* **TASK**: Below are entries. Reproduce exactly the lines between the line holding "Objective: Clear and" and the line holding "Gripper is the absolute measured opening", inclusive, and only those.

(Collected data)
=======
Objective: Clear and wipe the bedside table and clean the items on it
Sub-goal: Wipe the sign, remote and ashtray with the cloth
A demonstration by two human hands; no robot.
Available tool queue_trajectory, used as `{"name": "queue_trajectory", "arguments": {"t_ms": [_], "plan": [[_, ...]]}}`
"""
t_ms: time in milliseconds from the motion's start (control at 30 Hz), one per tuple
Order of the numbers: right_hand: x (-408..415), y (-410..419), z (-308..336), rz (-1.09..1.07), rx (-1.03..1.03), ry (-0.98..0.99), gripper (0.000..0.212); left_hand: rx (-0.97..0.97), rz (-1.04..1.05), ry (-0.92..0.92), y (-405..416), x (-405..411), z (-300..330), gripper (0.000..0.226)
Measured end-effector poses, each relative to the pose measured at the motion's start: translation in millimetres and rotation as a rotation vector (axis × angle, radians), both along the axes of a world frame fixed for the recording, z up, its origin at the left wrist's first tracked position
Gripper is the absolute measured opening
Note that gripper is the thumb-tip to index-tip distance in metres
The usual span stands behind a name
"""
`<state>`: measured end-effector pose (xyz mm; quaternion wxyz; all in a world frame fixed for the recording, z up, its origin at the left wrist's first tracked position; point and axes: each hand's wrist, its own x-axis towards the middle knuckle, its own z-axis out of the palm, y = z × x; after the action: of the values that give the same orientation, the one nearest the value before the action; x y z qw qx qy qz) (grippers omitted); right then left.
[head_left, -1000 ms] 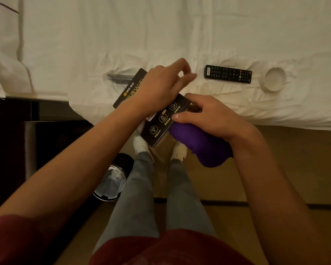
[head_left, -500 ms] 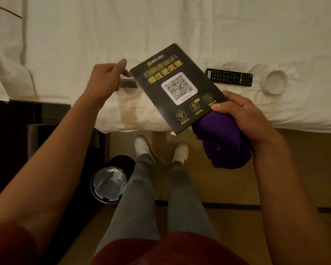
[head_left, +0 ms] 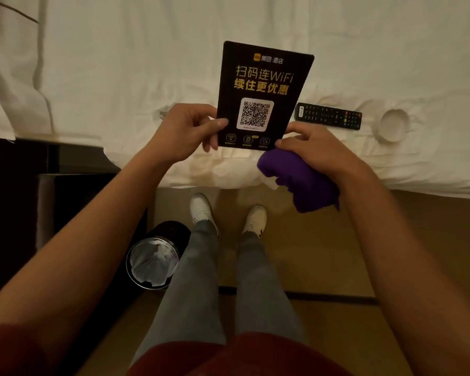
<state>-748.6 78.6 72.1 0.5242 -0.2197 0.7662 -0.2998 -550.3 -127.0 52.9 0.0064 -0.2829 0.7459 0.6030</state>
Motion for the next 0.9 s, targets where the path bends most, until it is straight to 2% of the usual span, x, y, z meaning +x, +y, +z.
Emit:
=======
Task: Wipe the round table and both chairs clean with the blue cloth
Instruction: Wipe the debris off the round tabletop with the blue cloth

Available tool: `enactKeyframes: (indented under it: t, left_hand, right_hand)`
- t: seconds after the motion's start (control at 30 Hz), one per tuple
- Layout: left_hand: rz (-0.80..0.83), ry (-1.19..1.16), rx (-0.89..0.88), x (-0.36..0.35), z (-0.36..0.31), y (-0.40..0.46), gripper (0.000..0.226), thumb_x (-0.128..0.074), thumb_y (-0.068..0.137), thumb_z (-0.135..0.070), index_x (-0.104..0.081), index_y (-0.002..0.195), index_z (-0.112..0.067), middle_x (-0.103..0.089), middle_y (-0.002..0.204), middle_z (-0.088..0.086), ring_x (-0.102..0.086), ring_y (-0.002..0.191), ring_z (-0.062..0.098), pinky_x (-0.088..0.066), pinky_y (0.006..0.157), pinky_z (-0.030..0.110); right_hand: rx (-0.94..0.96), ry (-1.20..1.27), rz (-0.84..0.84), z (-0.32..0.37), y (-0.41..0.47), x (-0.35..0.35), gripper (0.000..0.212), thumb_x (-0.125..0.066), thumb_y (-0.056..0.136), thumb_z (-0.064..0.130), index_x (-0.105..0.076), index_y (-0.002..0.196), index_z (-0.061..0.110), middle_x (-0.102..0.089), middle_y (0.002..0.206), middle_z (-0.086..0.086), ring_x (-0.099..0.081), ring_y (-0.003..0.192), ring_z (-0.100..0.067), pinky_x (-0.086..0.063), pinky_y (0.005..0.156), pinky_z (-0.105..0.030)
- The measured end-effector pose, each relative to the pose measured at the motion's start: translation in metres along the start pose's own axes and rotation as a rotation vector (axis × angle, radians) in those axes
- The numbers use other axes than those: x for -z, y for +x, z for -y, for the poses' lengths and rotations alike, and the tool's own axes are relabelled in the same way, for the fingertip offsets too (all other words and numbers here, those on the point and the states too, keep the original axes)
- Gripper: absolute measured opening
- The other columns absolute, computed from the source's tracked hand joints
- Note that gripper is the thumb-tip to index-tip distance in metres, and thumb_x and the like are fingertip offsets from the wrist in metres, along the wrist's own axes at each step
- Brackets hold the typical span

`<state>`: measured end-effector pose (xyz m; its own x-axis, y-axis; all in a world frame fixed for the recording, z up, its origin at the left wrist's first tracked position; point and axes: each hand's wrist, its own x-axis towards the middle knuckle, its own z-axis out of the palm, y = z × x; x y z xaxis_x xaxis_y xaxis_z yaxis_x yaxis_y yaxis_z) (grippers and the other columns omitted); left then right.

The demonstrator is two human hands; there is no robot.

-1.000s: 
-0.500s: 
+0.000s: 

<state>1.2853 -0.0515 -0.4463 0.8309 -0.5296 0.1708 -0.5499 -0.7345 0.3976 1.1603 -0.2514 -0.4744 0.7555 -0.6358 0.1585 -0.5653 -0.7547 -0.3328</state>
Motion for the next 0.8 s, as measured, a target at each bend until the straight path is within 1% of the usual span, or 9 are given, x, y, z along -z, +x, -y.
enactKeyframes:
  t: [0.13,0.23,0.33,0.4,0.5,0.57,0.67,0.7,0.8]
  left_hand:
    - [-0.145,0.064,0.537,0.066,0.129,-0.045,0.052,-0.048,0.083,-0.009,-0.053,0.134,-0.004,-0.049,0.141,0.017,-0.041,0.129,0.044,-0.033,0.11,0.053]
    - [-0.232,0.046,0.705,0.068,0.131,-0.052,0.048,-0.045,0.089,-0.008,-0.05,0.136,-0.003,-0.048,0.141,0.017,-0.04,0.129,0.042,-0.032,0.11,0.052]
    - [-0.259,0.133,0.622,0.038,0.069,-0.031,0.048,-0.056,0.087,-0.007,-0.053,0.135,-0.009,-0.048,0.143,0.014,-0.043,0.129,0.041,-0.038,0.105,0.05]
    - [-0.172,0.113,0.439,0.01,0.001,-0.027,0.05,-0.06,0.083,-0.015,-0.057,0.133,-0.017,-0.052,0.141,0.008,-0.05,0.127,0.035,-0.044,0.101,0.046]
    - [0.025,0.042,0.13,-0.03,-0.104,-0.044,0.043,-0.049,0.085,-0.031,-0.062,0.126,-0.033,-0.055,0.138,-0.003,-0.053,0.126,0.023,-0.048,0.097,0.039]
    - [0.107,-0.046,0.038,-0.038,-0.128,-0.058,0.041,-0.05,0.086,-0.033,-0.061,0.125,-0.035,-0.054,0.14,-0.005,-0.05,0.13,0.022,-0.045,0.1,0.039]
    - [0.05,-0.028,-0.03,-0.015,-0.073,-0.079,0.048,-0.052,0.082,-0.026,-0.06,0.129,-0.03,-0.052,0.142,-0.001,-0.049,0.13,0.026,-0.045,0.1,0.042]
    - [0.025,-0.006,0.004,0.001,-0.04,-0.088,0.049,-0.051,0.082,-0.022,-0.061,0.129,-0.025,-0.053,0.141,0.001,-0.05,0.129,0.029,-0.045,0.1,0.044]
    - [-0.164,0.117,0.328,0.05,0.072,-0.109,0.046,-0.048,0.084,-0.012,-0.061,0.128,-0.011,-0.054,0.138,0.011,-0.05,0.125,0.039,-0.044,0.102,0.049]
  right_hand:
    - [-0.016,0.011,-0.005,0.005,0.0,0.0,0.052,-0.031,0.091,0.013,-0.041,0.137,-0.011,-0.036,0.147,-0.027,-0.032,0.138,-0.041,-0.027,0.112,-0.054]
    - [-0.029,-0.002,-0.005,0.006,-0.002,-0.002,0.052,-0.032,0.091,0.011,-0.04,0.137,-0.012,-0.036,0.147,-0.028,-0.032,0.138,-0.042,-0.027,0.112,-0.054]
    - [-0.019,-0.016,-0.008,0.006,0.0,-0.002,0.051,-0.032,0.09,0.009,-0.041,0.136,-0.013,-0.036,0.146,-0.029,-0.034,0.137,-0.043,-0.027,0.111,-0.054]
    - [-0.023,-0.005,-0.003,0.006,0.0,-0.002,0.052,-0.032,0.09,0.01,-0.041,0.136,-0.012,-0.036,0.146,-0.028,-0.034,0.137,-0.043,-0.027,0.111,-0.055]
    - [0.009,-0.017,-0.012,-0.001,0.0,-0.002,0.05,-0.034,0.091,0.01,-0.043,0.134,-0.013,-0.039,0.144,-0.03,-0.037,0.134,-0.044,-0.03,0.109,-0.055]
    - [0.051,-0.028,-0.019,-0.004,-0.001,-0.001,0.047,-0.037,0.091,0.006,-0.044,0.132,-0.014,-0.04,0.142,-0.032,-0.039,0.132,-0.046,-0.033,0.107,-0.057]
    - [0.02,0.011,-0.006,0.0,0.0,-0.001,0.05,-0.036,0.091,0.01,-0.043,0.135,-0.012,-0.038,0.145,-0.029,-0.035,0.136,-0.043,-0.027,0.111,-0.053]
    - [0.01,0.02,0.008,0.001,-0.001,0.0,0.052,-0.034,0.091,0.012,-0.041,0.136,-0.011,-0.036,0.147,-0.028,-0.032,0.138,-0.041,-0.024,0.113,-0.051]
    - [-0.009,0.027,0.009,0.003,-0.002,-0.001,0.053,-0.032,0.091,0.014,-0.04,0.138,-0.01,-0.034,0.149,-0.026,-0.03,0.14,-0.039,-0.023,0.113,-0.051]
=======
* **EXERCISE OUTPUT**:
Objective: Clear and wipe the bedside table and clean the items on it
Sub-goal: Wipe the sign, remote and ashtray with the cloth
A demonstration by two human hands; no robot.
Available tool queue_trajectory, used as `{"name": "queue_trajectory", "arguments": {"t_ms": [_], "plan": [[_, ...]]}}`
"""
t_ms: time in milliseconds from the motion's start (control at 30 Hz), one per tuple
Order of the numbers: right_hand: x (-408..415), y (-410..419), z (-308..336), rz (-1.09..1.07), rx (-1.03..1.03), ry (-0.98..0.99), gripper (0.000..0.212); left_hand: rx (-0.97..0.97), rz (-1.04..1.05), ry (-0.92..0.92), y (-405..416), x (-405..411), z (-300..330), gripper (0.000..0.226)
Measured end-effector poses, each relative to the pose measured at the motion's start: translation in millimetres and rotation as a rotation vector (axis × angle, radians), both along the axes of a world frame fixed for the recording, z up, its origin at the left wrist's first tracked position
Gripper is the absolute measured opening

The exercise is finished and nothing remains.